« Histoire de l’argent » d’Alan Pauls.

histoire de l'argent« Histoire de l’argent » débute sur les souvenirs qu’a le narrateur d’un mort dont sa mémoire ne perçoit plus rien qui ne soit hanté par le bruit des « crostines » qu’il enfournait compulsivement.  A la vue même du corps sur le catafalque se substitue le son du brisement des « crostines ».  Ce son est devenu pour le narrateur un mode de connaissance.  Il n’accède plus au mort que par ce biais.  Et si l’argent pouvait être un biais aussi?

Le fric est là, mais il est presque toujours traduit ou incarné sous une autre forme.

L’argent voyage.  Il achète une voiture ou une conscience.  Il abonde dans une poche et manque dans une autre.  Il est à débit ou à crédit.  Mais jamais il ne change.

Sans doute : l’argent ne change pas.  C’est une de ses lois secrètes, miraculeuses.  Tout le reste, si.

Et comme tout ce qui ne change pas, il offre ce prisme stable (qui plus est devenu parangon absolu d’aucuns, à l’aune duquel tout se rapporte) par lequel observer tout ce reste qui, lui, se meut, se corrompt.  « Histoire de l’argent » n’est donc pas au sens strict une histoire de l’argent, mais une histoire ou l’argent sert de prisme unique par lequel la vie du narrateur se découvre à nous.  Moins comme point de vue politique que comme possible, l’argent en étant un parmi d’autres, comme les cheveux ou les larmes eussent pu l’être également.

Pour lui, une possibilité reste toujours une possibilité, une seule : il suffit qu’elle cesse d’exister comme possibilité pour que le monde qui l’accompagnait cesse également d’exister, entièrement, pour toujours.

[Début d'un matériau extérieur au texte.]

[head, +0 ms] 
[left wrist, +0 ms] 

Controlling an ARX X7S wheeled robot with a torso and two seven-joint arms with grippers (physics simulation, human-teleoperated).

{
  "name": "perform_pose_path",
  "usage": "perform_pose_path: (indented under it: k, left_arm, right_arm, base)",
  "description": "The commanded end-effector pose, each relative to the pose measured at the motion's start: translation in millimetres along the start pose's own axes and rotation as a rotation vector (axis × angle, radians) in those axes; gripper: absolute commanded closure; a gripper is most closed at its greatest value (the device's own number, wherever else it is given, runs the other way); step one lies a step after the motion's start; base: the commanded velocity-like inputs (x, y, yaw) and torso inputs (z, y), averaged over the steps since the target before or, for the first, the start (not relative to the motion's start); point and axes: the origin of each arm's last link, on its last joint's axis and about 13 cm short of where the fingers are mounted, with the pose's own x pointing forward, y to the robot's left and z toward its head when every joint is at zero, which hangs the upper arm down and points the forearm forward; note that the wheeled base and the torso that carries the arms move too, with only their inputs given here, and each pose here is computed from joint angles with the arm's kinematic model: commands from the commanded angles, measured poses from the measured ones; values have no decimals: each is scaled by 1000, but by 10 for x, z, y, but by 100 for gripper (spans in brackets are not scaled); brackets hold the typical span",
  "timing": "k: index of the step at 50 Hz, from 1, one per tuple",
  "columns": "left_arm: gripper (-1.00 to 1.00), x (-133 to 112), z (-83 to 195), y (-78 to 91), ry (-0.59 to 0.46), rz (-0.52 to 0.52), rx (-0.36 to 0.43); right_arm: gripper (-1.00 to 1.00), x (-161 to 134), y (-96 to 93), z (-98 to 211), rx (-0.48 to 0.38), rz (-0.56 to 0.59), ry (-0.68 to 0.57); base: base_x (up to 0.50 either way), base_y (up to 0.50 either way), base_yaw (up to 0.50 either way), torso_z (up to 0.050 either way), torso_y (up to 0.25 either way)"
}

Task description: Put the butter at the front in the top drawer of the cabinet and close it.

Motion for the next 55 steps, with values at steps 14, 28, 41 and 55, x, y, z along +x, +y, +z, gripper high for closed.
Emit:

Une Argentine inflationniste, un père joueur, une mère héritière par essence, ce que signifie payer (Payer, payer : plaisir numéro un de la vie d’adulte nouvellement inaugurée.), ce qu’est une vie qui coûte (Finalement, cette vie presque infravitale, au point de tomber en dessous du seuil minimum de vie, ne serait-elle pas par hasard la vie à laquelle les entreprises dont les séquestrés sont les cerveaux, les symboles, les porte-voix, condamnent à vivre des milliers et des milliers d’ouvriers travaillant pour elles, non pendant deux ou trois semaines – le temps que les otages doivent exceptionnellement vivre en captivité – , mais des années, des décennies, une vie entière, à tel point que cela cesse d’être pour eux le substitut pervers de la vie pour devenir la vie même, la seule vie, et, en tant que telle, une vie qui, aussi pénible et immonde soit-elle, demande à être glorifiée? ), ce que sont ces rapports unissant l’argent au temps (Celle qui a tout perdu a perdu plus que sa fortune.  Elle a perdu la précieuse frange de temps que sa fortune lui procurait, cet intervalle, cette espèce de matelas magique qui la tenait à distance d’une expérience immédiate des choses.  Tout perdre l’a condamnée à un enfer pire que la pauvreté : l’enfer qui consiste à vivre au présent.), la carte que dessine le fric sous la plume d’Alan Pauls est trouble, complexe, diverse, et révèle une géographie qui déborde son trait.

Alan Pauls démontre que l’acte d’écriture peut être de retrait.  Le chas qu’est l’argent servant comme de tamis signifiant.  La tâche que se donne l’auteur étant de se rendre responsable de la signification des choses.  Et de l’assumer.  Ici en virtuose.

Alan Pauls, Histoire de l’argent, 2013, Christian Bourgois, trad. S.Mestre.